10:23Uma Senhora

   A velha senhora, viúva, tem três filhos.
   O primeiro, tipo malandro, nunca trabalhou sequer um dia. Dependente da mesada, atormenta a mãe sempre por mais um dinheirinho – a fantasiosa viagem para o banho de iluminação nas águas barrentas do Rio Ganges.
   O segundo, o melhor dos filhos até os quarenta, cai de amores por uma fulana qualquer. Esse, que era o provedor da casa e passeava com a mãe no fim de semana, se despede uma noite. E, zerando a conta bancária da velha, no carro da família, lá se foi com a loira fatal. Nunca mais deu notícia.
   A filha, molestada em menina por um vizinho, sai de blusa branca e risonha, às oito da manhã, para a faculdade. Acena, mocinha em flor, para a mãe na janela. Foia última ocasião que a viu.
   Por vezes, a cada longos dois ou três anos, o telefone toca. A senhora atende.
   – Alô?
   No outro lado apenas o silêncio e a respiração abafada.

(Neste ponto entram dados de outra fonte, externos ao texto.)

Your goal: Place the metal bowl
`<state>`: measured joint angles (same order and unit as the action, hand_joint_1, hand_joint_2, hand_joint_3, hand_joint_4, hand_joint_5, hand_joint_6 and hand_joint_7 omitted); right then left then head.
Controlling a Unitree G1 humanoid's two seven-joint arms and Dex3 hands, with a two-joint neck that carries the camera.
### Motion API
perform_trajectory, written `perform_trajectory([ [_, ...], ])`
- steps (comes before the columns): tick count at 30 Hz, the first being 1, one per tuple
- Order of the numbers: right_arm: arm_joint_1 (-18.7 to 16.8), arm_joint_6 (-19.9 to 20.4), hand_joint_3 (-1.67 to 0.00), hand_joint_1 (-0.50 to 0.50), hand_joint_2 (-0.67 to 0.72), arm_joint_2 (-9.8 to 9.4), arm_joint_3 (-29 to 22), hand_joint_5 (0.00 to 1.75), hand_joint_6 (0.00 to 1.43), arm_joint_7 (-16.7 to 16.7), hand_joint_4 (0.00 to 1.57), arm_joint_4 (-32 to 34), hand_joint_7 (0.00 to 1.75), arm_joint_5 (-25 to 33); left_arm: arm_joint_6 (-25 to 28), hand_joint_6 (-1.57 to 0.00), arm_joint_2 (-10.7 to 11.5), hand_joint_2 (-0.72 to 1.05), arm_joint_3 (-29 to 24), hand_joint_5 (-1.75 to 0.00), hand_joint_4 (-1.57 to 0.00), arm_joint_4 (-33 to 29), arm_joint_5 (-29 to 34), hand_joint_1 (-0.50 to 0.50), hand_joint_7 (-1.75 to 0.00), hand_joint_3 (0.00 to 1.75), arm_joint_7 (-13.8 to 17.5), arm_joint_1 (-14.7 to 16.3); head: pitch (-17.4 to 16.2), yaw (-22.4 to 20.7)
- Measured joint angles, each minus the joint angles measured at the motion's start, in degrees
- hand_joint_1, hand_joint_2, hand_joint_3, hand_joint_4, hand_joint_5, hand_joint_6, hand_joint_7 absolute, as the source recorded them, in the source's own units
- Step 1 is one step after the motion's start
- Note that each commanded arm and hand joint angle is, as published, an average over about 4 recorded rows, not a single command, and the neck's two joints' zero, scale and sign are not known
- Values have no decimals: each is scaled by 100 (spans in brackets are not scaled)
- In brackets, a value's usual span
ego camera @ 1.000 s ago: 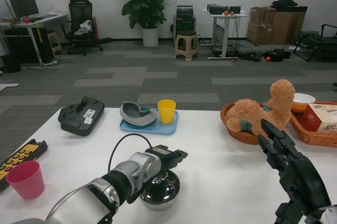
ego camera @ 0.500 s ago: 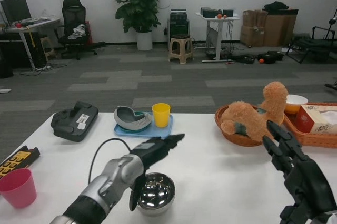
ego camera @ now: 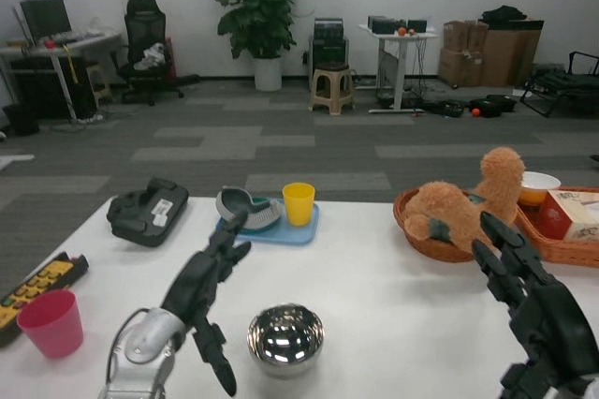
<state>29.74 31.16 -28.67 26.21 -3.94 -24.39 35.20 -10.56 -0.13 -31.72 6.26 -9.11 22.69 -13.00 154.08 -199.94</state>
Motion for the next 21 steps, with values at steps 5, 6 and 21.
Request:
perform_trajectory([
  [5,-10,0,0,-25,66,11,-47,0,0,2,0,5,14,0,-63,0,-34,-19,-220,-33,0,-291,525,-48,-7,0,-2,446,-18,92],
  [6,-10,0,0,-25,66,11,-56,0,0,2,0,5,14,0,-92,0,-43,-19,-254,-33,0,-302,642,-48,-7,0,-2,508,-10,110],
  [21,22,-1,0,-25,66,14,-268,0,0,4,0,74,14,-1,-805,0,-177,-21,-612,-31,0,-399,2609,-48,-7,0,-1,674,217,59],
])
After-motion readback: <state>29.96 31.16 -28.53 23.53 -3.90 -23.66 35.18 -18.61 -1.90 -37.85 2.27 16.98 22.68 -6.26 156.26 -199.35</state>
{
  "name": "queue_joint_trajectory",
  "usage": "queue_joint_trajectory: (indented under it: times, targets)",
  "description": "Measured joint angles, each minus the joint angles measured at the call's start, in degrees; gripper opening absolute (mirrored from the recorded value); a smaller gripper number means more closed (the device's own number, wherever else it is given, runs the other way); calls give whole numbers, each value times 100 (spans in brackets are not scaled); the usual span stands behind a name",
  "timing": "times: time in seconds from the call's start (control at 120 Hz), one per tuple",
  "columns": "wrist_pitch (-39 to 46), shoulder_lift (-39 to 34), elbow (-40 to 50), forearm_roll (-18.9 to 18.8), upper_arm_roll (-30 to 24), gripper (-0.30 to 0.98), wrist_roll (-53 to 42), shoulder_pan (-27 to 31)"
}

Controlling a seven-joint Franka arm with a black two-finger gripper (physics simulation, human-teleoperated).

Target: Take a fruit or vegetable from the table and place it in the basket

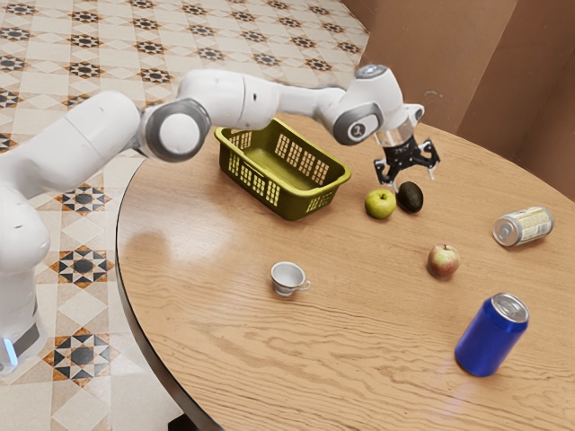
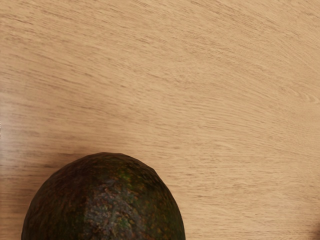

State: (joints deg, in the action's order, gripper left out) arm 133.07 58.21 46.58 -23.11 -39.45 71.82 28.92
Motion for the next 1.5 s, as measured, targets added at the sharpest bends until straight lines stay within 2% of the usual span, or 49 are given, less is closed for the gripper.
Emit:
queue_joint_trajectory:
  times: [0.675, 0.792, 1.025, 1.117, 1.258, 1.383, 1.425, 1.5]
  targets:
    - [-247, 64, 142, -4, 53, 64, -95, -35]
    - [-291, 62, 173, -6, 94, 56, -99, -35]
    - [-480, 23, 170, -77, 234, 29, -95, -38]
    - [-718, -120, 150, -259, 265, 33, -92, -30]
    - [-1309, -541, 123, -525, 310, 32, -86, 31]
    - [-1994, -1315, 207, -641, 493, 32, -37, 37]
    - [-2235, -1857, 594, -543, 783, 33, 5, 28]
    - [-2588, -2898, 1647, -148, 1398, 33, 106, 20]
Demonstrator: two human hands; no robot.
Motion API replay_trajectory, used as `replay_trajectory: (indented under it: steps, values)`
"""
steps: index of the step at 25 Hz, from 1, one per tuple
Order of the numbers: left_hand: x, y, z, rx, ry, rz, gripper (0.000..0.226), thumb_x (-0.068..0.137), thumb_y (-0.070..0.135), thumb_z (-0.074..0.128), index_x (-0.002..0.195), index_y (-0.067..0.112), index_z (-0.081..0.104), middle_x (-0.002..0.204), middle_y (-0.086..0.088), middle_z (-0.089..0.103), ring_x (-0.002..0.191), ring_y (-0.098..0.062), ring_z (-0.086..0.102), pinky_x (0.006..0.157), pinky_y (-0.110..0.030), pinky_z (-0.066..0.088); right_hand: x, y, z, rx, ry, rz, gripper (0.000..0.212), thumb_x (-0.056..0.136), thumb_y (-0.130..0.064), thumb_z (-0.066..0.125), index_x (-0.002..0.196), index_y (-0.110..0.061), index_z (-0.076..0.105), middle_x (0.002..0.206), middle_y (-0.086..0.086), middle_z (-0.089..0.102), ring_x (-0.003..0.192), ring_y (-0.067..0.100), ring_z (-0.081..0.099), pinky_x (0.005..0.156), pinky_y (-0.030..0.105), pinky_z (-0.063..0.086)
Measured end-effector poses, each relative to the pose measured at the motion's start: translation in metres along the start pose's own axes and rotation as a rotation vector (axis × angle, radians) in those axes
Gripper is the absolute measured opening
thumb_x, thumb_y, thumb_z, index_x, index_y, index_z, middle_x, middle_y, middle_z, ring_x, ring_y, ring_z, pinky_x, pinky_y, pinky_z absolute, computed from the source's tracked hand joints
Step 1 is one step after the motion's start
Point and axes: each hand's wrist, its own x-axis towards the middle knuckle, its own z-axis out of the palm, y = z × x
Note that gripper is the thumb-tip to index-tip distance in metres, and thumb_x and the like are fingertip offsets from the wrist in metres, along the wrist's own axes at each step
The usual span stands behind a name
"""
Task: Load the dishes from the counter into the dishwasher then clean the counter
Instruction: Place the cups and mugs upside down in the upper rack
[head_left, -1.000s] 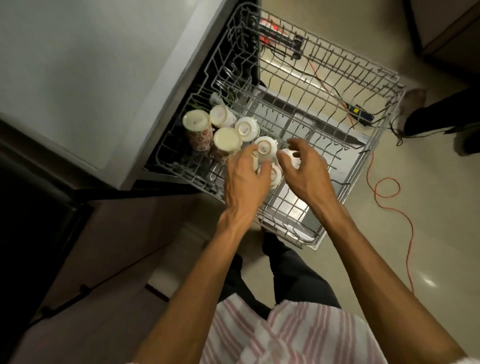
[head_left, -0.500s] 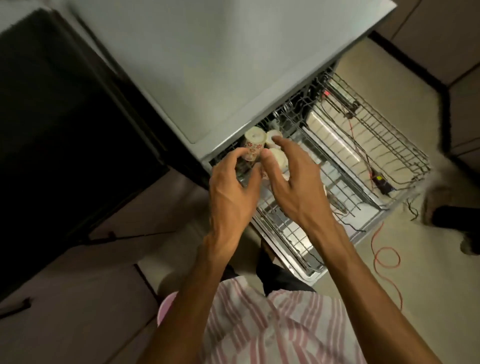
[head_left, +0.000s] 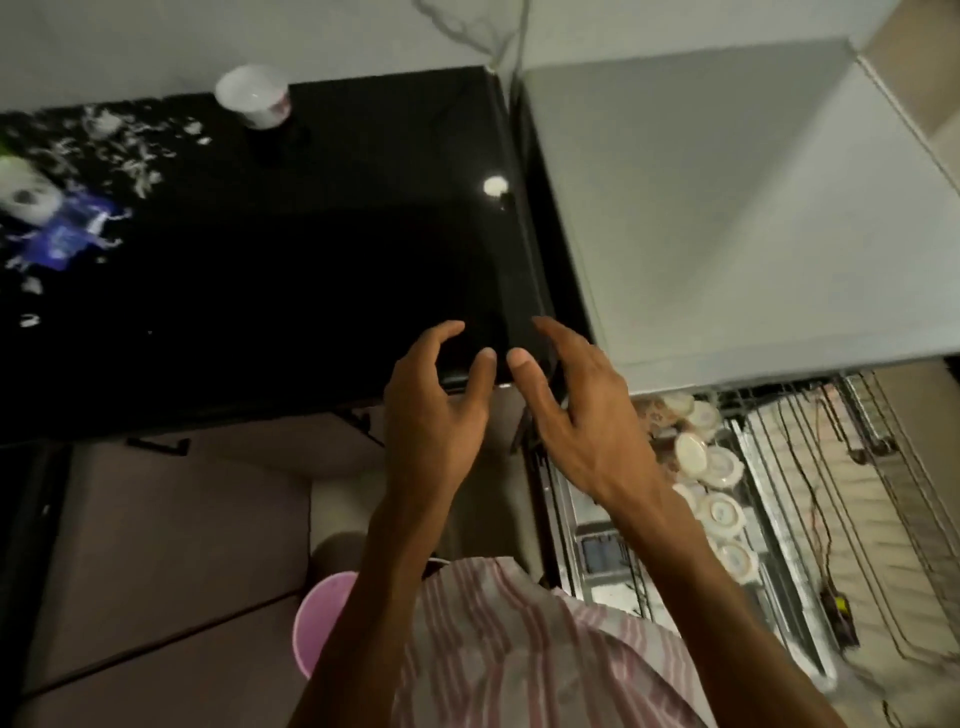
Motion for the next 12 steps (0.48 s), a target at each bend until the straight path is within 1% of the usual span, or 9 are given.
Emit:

   – Alô? Quem fala? É a…?
   Sem resposta.
   Só um clique.
   E agora? Dali a quantos anos a próxima vez?
   – Que filha desgracida!
   Olha pela janela.
   – Ai, mocinha mais ingrata.
   Olha pela janela ao longe.
   – Minha pobre menina…
   E olha pela janela uma blusinha branca ao longe.